Understanding Collection Sorting Performance
Internal structure of Collections and Maps
Collections store their content in an internal Variant List. The ListTag (key) is the position (zero-indexed), as a Long. The value is the value being put into the collection. This means a collection can surpass the bounds of an array, does not need to have its size redeclared when adding elements, but is still performant.
The downside is that when removing values, all subsequent entries need their ListTag updating.
Maps use a collection (with an internal Variant List) for the keys, and an internal Variant List for the values. The map's List of values has the key as its ListTag and the value as the value. Thus the map is a List, with a separate List for its order.
Sorting / searching algorithm
If the collection or map is unsorted, insertion is done by just adding a new element at the next index. The index is easily determined, because it is the element count. Although insertion is quicker, any operation that needs to find a specific element by value is slower. This is because it needs to iterate all elements in the collection.
If the collection or map is sorted, insertion is done in three steps. If the entry should go before the first entry, we do that. If the entry should go after the last entry, we do that. Otherwise, we chunk and reduce the chunk size until the relevant position is found. Using collections of various sizes, the most performant approach found was to chunk with a divisor of 4. So chunks are (divisor * interval) + 1
, so:
- 1 (0 * 4 + 1)
- 5 (1 * 4 + 1)
- 21 (5 * 4 + 1)
- 85 (21 * 4 + 1)
- 341 (85 * 4 + 1)
- 1405 (341 * 5 + 1)
- etc
The process starts at the largest chunk size that is lower than the number of elements. It then finds which chunk the entry should go before, reduces the chunk using (interval - 1) / divisor
and repeats.

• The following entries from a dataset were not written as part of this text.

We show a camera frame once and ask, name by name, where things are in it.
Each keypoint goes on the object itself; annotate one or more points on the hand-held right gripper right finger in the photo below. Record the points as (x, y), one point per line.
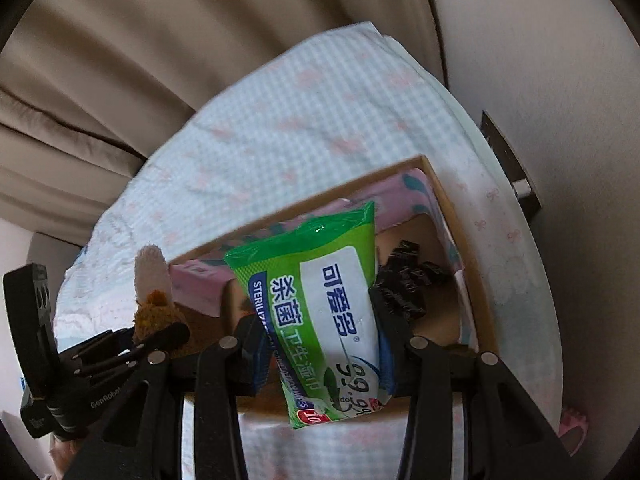
(430, 400)

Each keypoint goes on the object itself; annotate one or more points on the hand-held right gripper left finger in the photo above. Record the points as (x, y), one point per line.
(215, 400)

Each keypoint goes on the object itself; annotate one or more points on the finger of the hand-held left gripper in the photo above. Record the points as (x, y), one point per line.
(170, 336)
(100, 342)

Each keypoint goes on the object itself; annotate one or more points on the brown plush toy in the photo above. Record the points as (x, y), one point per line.
(156, 312)

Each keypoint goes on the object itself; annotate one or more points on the dark patterned sock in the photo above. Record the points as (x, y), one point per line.
(407, 280)

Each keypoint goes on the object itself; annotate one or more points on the pink patterned cardboard box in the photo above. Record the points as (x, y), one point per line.
(482, 285)

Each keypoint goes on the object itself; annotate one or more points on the green wet wipes packet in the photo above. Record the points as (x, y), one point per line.
(310, 305)

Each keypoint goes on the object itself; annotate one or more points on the pink slipper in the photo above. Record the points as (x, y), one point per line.
(574, 427)

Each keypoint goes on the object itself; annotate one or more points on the checkered pink blue blanket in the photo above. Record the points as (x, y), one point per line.
(325, 110)

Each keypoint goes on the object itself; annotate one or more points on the beige curtain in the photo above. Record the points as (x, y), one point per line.
(150, 60)

So for a collection of 100, it will:
- Find which chunk of 85 the entry should go before.
- Find which chunk of 21 the entry should be before.
- Find which chunk of 5 the entry should go before.
- Find which entry (chunk of 1) the entry should go before.
This process can be used to quickly identify where a new entry should be inserted and where an existing entry can be found.
Filtering and transforming
Both filtering and transforming is done by iterating the collection or map and processing each entry. If not empty / null, the relevant output - the current entry (filter) or modified output (transform) - is put in the resulting collection or map. As a result, when there is a requirement to filter and transform a collection or map, it may be more efficient to just use a transformer and return an invalid or empty object, while suppressing errors in the resulting collection.